● **Records provided**:
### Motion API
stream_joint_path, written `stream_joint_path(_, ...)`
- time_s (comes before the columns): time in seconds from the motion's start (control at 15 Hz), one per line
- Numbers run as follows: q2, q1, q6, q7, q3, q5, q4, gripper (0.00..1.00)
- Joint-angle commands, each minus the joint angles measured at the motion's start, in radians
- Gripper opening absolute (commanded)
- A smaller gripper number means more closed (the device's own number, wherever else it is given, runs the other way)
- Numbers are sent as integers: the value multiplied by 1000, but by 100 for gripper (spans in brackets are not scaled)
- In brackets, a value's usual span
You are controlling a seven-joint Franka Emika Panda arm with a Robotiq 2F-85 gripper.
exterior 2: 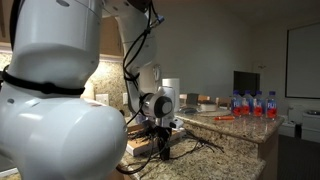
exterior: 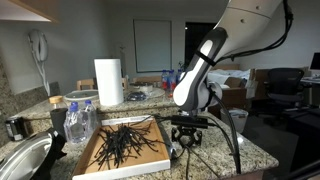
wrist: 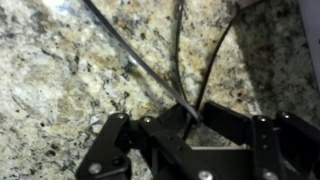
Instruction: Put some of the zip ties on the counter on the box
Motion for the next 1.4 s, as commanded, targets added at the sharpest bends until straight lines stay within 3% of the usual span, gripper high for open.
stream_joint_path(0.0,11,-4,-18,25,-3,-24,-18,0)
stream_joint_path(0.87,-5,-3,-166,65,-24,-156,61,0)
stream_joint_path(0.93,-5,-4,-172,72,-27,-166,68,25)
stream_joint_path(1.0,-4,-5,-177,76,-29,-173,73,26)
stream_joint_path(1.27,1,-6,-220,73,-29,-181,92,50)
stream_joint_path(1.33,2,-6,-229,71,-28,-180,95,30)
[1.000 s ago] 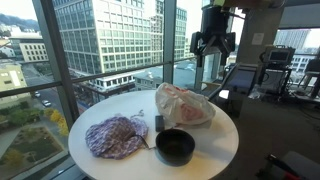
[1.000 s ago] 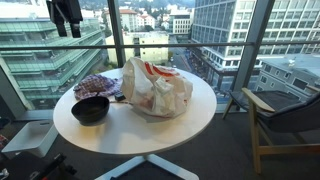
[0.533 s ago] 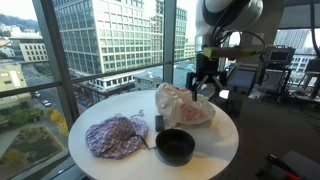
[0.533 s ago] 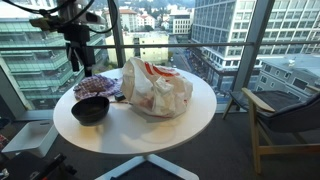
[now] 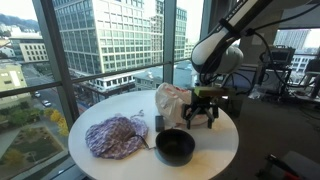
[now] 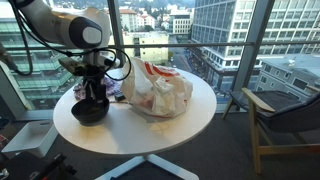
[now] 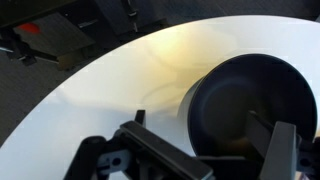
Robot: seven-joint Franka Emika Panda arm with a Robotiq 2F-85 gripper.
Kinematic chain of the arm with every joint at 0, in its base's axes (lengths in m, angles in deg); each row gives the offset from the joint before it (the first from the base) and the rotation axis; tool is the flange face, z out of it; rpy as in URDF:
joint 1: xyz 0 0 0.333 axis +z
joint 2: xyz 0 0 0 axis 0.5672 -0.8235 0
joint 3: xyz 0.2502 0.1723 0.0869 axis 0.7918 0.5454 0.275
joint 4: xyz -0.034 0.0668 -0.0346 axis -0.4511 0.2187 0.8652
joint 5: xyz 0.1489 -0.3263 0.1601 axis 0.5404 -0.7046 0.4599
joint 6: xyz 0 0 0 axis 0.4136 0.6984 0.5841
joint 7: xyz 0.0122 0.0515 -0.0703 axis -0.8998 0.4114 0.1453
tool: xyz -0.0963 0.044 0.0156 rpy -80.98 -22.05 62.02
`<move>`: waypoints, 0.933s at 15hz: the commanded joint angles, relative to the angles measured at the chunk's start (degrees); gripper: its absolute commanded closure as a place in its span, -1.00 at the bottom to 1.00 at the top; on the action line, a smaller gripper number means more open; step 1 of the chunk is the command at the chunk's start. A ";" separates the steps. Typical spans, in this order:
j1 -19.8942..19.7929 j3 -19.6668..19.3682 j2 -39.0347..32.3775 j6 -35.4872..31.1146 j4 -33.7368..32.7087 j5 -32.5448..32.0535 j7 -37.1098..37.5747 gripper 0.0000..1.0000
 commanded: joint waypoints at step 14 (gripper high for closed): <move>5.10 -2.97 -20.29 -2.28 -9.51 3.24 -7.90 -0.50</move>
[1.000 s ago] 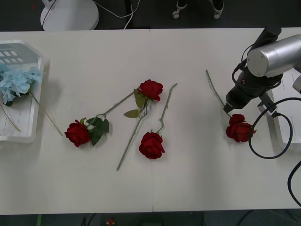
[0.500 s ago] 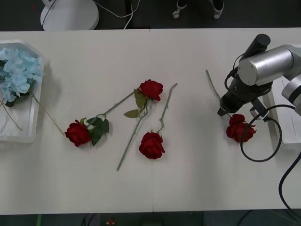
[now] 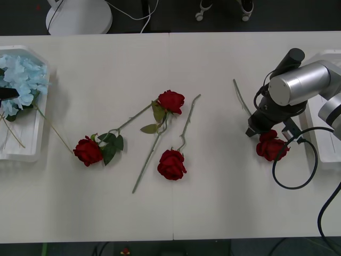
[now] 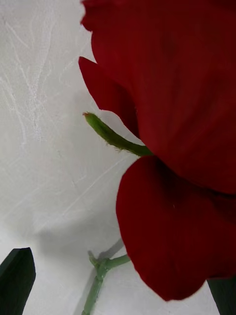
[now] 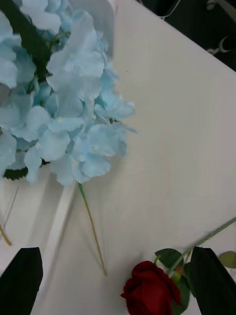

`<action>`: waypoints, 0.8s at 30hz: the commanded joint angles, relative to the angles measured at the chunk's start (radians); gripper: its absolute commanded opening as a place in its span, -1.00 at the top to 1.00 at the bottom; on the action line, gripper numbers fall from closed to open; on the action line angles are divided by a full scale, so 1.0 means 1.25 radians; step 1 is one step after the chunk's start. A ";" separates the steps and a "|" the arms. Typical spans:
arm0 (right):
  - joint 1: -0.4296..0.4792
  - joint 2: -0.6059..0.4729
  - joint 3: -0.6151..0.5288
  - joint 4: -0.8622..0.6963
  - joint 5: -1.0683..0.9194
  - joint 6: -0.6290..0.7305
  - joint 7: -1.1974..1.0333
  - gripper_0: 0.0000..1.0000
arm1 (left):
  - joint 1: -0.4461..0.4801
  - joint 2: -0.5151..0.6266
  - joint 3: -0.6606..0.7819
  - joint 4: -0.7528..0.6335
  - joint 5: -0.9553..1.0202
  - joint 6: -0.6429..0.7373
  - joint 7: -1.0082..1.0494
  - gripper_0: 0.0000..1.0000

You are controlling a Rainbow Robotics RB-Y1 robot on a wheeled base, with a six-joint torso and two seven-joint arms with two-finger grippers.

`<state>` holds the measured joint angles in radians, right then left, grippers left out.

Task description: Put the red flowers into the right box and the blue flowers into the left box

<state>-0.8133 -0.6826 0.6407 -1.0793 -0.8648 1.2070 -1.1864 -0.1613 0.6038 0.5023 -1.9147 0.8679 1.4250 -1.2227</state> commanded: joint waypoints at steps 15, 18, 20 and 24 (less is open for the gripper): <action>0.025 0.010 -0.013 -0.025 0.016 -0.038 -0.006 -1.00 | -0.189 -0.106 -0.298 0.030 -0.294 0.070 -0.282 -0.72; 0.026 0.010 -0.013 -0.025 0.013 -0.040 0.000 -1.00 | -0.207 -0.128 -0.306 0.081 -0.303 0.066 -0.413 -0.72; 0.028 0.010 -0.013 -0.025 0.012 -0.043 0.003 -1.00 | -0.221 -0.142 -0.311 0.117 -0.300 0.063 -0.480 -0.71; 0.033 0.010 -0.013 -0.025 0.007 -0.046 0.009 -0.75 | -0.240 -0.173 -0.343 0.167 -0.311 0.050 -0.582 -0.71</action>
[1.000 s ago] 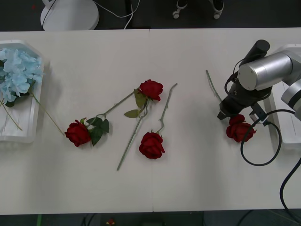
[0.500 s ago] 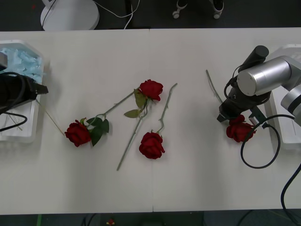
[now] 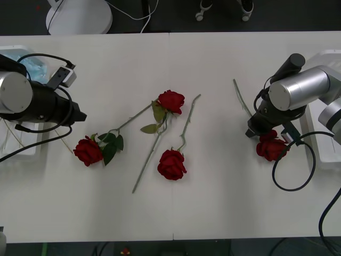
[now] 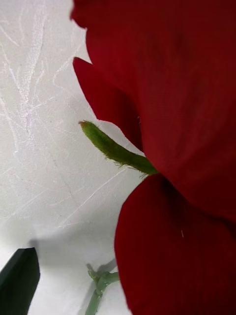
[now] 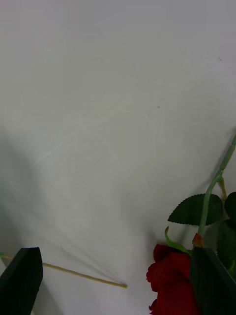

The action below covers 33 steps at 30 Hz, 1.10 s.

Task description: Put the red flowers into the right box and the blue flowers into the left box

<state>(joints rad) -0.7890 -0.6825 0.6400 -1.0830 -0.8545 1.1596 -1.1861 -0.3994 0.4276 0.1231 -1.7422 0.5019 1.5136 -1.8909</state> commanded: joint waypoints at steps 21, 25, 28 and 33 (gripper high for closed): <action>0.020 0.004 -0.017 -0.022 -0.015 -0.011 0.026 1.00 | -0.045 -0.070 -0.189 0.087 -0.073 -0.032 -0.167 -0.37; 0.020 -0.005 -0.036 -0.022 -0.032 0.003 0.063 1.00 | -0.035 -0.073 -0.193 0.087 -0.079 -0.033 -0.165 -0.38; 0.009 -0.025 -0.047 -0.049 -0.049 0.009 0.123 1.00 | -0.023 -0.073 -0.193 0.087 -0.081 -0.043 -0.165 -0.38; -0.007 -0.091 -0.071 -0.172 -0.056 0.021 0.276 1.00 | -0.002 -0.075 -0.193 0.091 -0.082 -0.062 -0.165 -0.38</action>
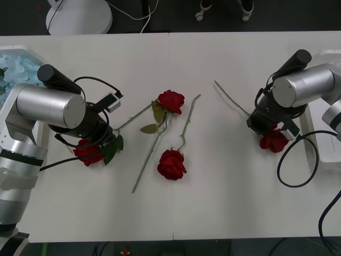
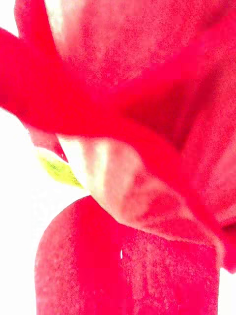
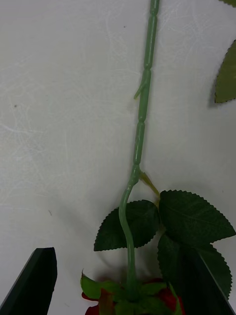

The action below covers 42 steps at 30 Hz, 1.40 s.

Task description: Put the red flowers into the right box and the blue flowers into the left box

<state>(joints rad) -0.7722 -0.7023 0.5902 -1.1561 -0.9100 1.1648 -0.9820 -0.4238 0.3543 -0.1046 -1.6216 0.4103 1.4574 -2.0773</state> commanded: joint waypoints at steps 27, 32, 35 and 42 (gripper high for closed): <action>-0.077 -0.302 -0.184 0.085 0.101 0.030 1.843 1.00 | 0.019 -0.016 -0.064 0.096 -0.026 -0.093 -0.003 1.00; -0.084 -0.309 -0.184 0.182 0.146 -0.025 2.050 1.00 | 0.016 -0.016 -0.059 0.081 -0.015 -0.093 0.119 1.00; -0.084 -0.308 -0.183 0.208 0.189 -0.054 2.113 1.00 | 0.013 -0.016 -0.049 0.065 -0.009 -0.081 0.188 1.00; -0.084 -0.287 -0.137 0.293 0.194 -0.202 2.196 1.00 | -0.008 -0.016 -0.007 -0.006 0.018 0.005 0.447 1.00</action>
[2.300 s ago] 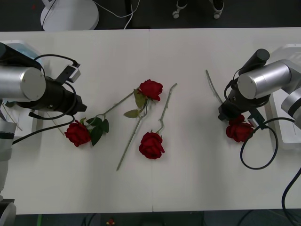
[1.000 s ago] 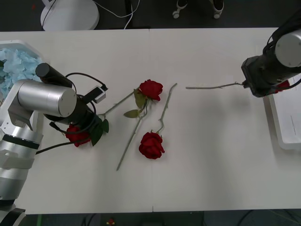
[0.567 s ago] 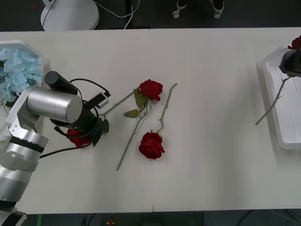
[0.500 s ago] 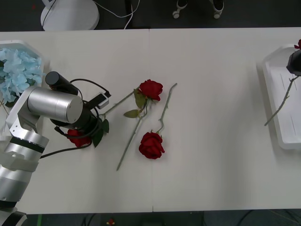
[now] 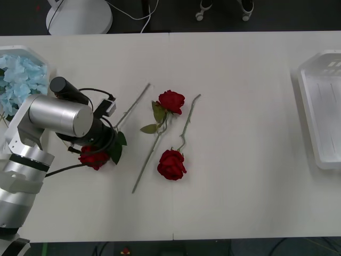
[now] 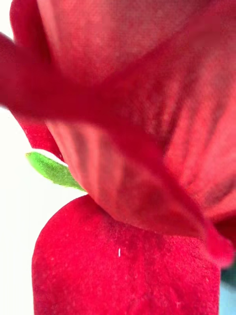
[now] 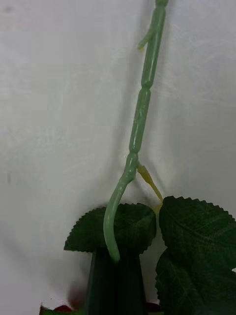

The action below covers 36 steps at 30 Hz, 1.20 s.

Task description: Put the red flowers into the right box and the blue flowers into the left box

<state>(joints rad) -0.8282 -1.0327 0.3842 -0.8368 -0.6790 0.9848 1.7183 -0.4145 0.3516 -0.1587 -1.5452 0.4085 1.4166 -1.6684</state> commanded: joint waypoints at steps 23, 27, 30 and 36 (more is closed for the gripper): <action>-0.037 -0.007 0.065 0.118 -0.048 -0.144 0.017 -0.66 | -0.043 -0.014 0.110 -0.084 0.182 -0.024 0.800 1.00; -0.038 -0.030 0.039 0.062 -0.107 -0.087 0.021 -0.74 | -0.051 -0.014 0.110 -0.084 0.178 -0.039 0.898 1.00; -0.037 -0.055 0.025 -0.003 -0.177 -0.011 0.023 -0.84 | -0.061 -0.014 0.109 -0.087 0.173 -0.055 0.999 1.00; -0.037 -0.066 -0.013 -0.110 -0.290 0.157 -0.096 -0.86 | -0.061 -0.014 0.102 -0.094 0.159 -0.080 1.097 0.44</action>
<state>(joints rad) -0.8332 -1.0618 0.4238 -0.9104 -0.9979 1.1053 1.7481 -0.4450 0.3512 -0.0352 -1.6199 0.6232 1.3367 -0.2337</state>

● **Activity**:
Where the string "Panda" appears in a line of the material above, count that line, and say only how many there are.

● **Solution to this task**:
2